Das elterliche Weingut, das seinen Sitz als "Herrengut" mit gastronomischen Einrichtungen im nahen St. Martin hat und nun mit der "Vinification" auf der Ludwigshöhe zunächst einen "Ableger" in Betrieb nahm, will sich Zeit lassen: "Wir planen keinen Schnellschuss, damit alles einmal Hand und Fuß hat," gibt Senior Schneider grob die zeitliche Richtung vor.
Der "Cavalierbau" soll einmal ein Vorzeigeprojekt nicht nur für Schneider-Weine, sondern auch ein "Anlaufpunkt für alle Pfälzer Weine" werden, so Junior Christian. "Wir wollen hier in historischem Ambiente den Weinfreunden bei einem Rundgang in Wingert und Keller zeigen, was heutzutage modernen Weinbau ausmacht - und vor allem, was dabei rauskommt," sagt er selbstbewusst.
Zu den Kosten, die für das ehrgeizige Gesamtprojekt notwendig sind, wollen die Schneiders keine Angaben machen - wohl auch deshalb, weil sie nicht exakt vorausberechenbar sind. Etwas anderes aber ist sicher: Die "Vinification Ludwigshöhe" wird als ungewöhnliches Weingut zu einem Thema werden. Denn sie produziert als wohl einziges Weingut in Deutschland ausschließlich Cuvée-Weine, also Weine aus mehreren Rebsorten. Schneider: "Mit den Cuvées haben wir ein Alleinstellungsmerkmal und schon jetzt viel Erfolg."
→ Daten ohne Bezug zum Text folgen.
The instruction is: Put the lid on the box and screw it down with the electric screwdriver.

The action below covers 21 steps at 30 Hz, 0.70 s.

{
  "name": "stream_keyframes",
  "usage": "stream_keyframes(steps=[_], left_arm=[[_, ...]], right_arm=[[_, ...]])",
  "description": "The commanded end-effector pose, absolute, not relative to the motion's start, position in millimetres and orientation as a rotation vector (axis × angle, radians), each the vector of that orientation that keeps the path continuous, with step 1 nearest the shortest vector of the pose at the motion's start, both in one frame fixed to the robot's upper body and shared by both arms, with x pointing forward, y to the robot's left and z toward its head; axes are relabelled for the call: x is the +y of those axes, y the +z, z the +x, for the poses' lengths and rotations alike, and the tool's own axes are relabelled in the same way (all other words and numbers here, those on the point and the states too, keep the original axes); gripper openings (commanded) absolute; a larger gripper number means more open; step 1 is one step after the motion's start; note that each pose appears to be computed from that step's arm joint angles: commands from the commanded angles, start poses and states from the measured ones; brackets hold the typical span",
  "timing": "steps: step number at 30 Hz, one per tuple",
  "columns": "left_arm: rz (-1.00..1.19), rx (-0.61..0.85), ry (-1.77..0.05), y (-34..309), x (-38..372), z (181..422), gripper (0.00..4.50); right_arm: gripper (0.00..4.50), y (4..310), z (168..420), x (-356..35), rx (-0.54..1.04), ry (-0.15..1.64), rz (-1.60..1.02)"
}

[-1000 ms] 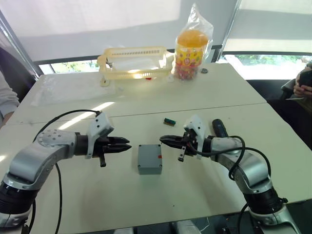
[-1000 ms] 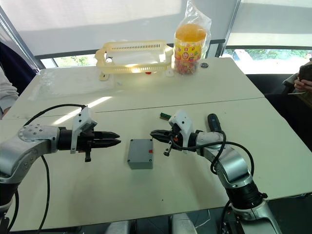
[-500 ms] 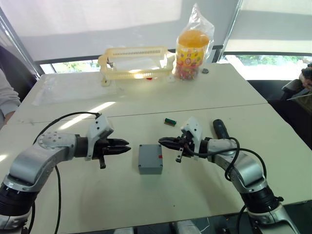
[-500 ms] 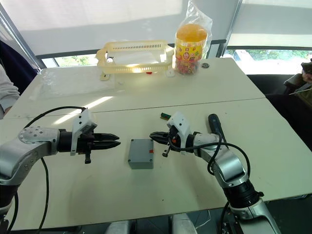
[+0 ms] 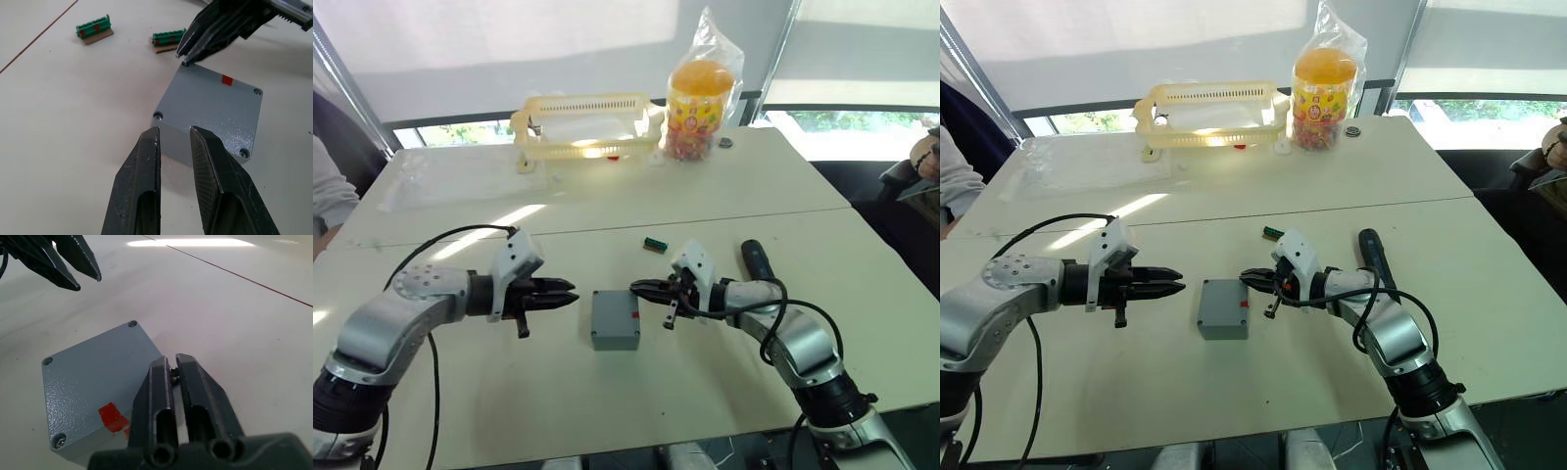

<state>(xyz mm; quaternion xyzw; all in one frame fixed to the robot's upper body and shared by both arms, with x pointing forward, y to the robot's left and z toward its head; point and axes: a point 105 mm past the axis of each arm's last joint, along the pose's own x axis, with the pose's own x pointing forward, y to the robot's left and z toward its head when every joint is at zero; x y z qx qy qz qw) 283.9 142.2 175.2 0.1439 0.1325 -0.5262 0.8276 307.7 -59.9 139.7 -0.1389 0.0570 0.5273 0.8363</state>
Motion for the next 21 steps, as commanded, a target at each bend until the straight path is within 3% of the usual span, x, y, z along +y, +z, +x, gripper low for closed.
stream_keyframes(steps=[1, 5, 12, 13, 15, 21], left_arm=[[0.317, 0.24, -1.132, 186.0, 137.7, 284.4, 0.94], [0.31, 0.227, -1.158, 189.6, 132.1, 285.2, 0.94], [0.346, 0.189, -1.247, 196.2, 116.2, 283.4, 0.94], [0.35, 0.179, -1.272, 198.2, 112.0, 281.5, 0.94], [0.371, 0.162, -1.319, 200.3, 102.5, 277.3, 0.94], [0.438, 0.121, -1.413, 197.8, 82.0, 268.6, 0.94]], right_arm=[[1.82, 154.6, 306.3, -58.7, 0.058, 1.128, -0.324], [3.9, 171.9, 307.0, -67.7, 0.023, 1.105, -0.33], [3.9, 224.9, 298.6, -131.9, 0.103, 0.968, -0.224], [3.9, 229.0, 298.6, -145.7, 0.144, 0.92, -0.228], [4.44, 230.7, 295.0, -173.6, 0.258, 0.836, -0.254], [4.47, 220.4, 286.7, -243.2, 0.614, 0.557, -0.208]])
Vorerst werden fünf Hektar Rebfläche für die Cuvées beackert - im "Herrengut" sind es 70 Hektar. Doch die Schneiders haben Visionen: Im alten "Herrengut" sollen auch künftig nur Rebsortenweine in die Flasche kommen, in der "Vinification" weiter edle Cuvées mit steigendem Anteil an der Gesamtproduktion.
Der "Cavalierbau" und seine bewegte Geschichte
18. Mai 1846: Grundsteinlegung für Gesamtanlage Villa, Cavalierbau, Marstall.
Zunächst als "Mittel- oder Prinzenbau" für Hofmarschallamt, Sekretariat, Bedienstete und Gäste von Ludwig I. geplant.
6. Juli 1852: Ludwig I. residiert erstmals in seiner "Villa" - quasi Einweihung.
In den Kriegen 1870/71 und 1914/18: Lazarett.
ab 1927: Kriegererholungsheim.
1940-45: Großlager für "evakuierte" Möbel aus Ludwigshafen.
nach 1945: Belegung durch Besatzungskräfte - dann Leerstand und "völlig verwohnt".
1952: Kauf durch den Südwestdeutschen Fußball-Verband (SWFV) vom Wittelsbacher-Ausgleichsfonds.
ab 16. August 1952: Sporthotel und SWFV-Gästehaus (bis 1961).
ab 1962: Vom SWFV verpachtet an die Bundeswehr als Akademie für Wehrverwaltung und Wehrtechnik; Weiterverpachtung ans Bundeswehr-Sozialwerk als Erholungsheim.